= TASK ITEM =
Your task is to restate the listing word for word without the pictures.

BEGIN INFORMATION SHOWN

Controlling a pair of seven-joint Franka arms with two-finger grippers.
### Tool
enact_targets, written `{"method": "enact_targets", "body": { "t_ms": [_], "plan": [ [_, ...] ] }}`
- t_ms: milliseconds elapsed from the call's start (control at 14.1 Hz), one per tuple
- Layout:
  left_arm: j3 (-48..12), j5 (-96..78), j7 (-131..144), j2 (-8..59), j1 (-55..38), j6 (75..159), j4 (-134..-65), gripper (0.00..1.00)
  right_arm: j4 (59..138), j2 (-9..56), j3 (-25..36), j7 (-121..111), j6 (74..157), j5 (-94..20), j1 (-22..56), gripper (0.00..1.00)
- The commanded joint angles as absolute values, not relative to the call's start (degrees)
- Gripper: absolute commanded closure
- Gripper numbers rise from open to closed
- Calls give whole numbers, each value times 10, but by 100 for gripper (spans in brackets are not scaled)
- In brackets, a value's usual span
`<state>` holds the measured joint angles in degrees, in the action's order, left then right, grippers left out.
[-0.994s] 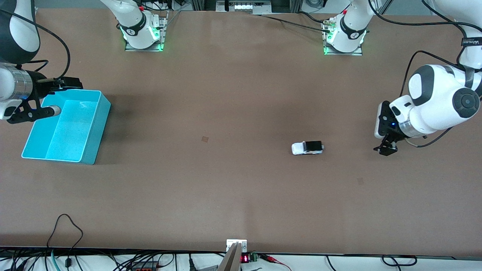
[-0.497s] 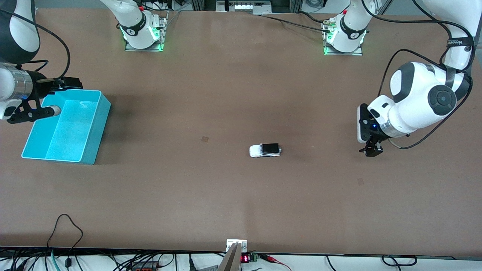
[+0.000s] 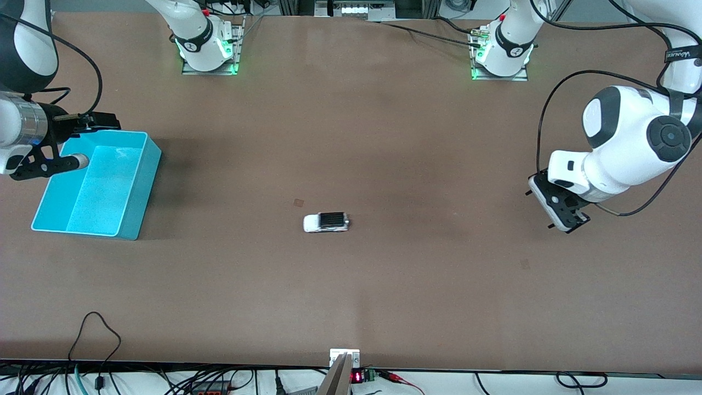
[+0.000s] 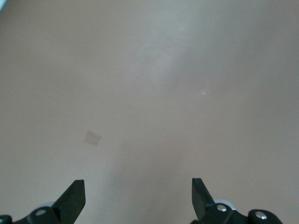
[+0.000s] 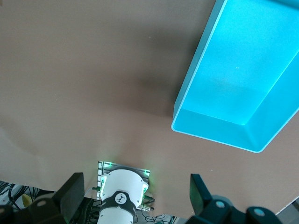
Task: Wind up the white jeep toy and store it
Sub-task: 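Release the jeep so it rolls away from the left gripper, then move the right gripper over the jeep while the left gripper withdraws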
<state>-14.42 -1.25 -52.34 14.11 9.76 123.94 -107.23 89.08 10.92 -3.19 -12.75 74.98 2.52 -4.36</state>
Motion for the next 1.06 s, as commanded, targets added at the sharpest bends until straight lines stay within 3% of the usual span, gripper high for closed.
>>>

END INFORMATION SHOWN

= ANSWER SPACE =
Controlling a pair of seven-joint Franka arms with two-finger grippers.
### Tool
enact_targets, written `{"method": "enact_targets", "body": { "t_ms": [_], "plan": [ [_, ...] ] }}`
- t_ms: milliseconds elapsed from the call's start (control at 14.1 Hz), one per tuple
- Layout:
  left_arm: j3 (-48..12), j5 (-96..78), j7 (-131..144), j2 (-8..59), j1 (-55..38), j6 (75..159), j4 (-134..-65), gripper (0.00..1.00)
  right_arm: j4 (59..138), j2 (-9..56), j3 (-25..36), j7 (-121..111), j6 (74..157), j5 (-94..20), j1 (-22..56), gripper (0.00..1.00)
- The commanded joint angles as absolute values, not relative to the call's start (degrees)
- Gripper: absolute commanded closure
- Gripper numbers rise from open to closed
- Calls give whole numbers, each value times 10, but by 100 for gripper (spans in brackets are not scaled)
- In brackets, a value's usual span
`<state>` holds the measured joint angles in degrees, in the action's order, left then right, grippers left out.
[-0.994s] 
[-0.497s] 
[+0.000s] 
[+0.000s] 
[+0.000s] 
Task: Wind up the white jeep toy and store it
Sub-task: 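Release the jeep so it rolls away from the left gripper, then move the right gripper over the jeep while the left gripper withdraws
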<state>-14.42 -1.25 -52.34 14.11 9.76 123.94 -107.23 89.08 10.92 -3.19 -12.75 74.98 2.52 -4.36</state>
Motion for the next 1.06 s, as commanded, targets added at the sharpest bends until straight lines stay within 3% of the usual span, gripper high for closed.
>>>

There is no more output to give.